__Work to be completed__.
Where the line containing "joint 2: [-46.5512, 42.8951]" appears below, start there and repeat each line exactly to the end. Leave the pictures out.

__Source material__.
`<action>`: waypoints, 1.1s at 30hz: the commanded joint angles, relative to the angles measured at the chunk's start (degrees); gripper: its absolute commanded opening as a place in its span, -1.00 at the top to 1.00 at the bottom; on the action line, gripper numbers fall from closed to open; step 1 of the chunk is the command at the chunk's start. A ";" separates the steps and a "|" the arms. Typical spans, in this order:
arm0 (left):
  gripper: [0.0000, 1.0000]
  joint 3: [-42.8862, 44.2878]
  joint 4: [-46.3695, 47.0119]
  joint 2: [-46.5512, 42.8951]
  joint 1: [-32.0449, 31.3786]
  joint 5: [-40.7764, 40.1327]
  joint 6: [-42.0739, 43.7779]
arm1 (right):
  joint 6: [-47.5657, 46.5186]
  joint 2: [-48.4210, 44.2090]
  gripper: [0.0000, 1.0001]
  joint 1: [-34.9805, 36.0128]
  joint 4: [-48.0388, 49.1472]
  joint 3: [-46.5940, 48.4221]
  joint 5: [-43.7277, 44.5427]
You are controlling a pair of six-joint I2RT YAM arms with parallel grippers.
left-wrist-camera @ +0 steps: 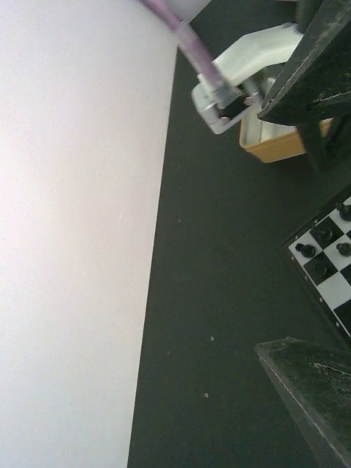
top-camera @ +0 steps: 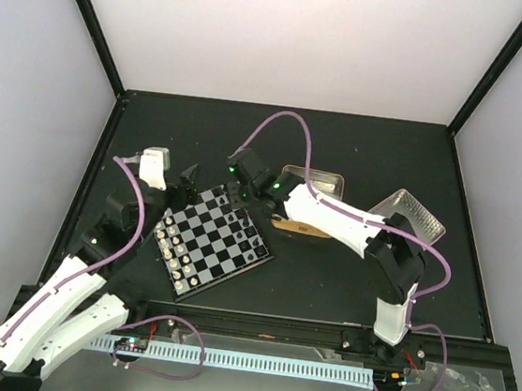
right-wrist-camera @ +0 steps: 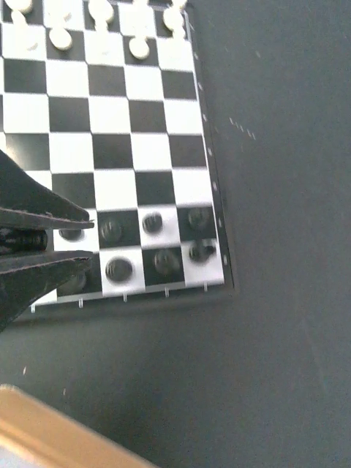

__Answer area__.
  joint 2: [-46.5512, 42.8951]
  joint 1: [-32.0449, 31.3786]
  joint 5: [-40.7764, 40.1327]
  joint 6: [-42.0739, 43.7779]
arm1 (right):
  joint 6: [-47.5657, 46.5186]
  joint 2: [-48.4210, 44.2090]
  gripper: [0.0000, 1.0001]
  joint 1: [-34.9805, 36.0128]
  joint 4: [-48.0388, 49.1472]
  joint 3: [-46.5940, 48.4221]
  joint 5: [-43.7277, 44.5427]
You are controlling a pair of six-joint I2RT YAM arms with parallel grippers.
left-wrist-camera @ +0 steps: 
top-camera @ +0 steps: 
right-wrist-camera @ +0 steps: 

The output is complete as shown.